1. Field of the Invention
The invention is based on a device for separating gas and liquid from a gas-liquid mixture flowing in a line, and on a method for separating such a mixture in the device.
2. Description of the Prior Art
In processing technology in general, and in automobile manufacture, rainwater in the intake nozzle of the air filter housing occurs, for instance, and in other industrial applications, the problem often arises that liquids are mixed with gases or vapors and have to be separated from one another. The problems that the liquids cause are, depending on the application, corrosion, functional problems, and sometimes the destruction of equipment.
From U.S. Pat. No. 5, 507,858, it is known to use a gridlike perforated plate with openings in a housing connected in a line, in order to separate liquid particles, flowing in a medium, from the air or from a gas. However, at relatively high flow speeds, the degree of separation drops markedly. since the liquid flowing on the perforated plate does not pass through the openings.

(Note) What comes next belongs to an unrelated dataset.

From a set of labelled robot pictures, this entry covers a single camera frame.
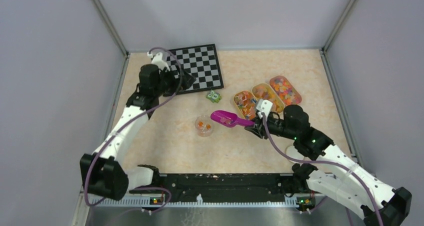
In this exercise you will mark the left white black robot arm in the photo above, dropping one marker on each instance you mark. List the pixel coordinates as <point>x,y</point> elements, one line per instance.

The device according to the invention and the method has the advantage over the prior art that in a simple way, the quality of phase separation is independent of the mean flow velocity, because two physical effects are exploited.
It is advantageous if at least one inlet opening is located in an initial region of the housing, because as a result, one entire surface of a separator element can be utilized for the phase separation.
It is especially advantageous if the separator element, with a first end, adjoins the inlet opening, since as a result the separator element faces directly into the flow.
Depending on the design of a housing of the device, it is advantageous for the separator element to slope upward or downward in the main flow direction.
If a plurality of separator elements are used, it is advantageous to use at least one support foot. Then it is especially advantageous if the second or later separator element in the gas flow direction receives the liquid from the first or preceding separator element.
At low flow speeds, it is advantageous to design a shape of the at least one opening such that a surface tension of the liquid prevents a flow of the liquid through the at least one opening.
At high flow speeds, it is advantageous to design a shape of the at least one opening such that different forces of inertia of the liquid and gas prevent a flow of the liquid through the at least one opening.
It is advantageous to prevent the flow of the liquid through the at least one opening by means of the most favorable possible wetting angle, which is dictated by the shape of the at least one opening.
One advantageous shape of a cross section of the opening on the top side of the at least one separator element is a parallelogram-like shape, since this makes a favorable wetting angle possible.
One advantageous shape of the cross section of the at least one opening of the at least one separator element on the top side is a lenticular shape, since this makes a favorable wetting angle possible.
In the orientation of the at least one opening in the gas flow direction, it is advantageous that a longest main axis of the at least one opening is aligned in the gas flow direction.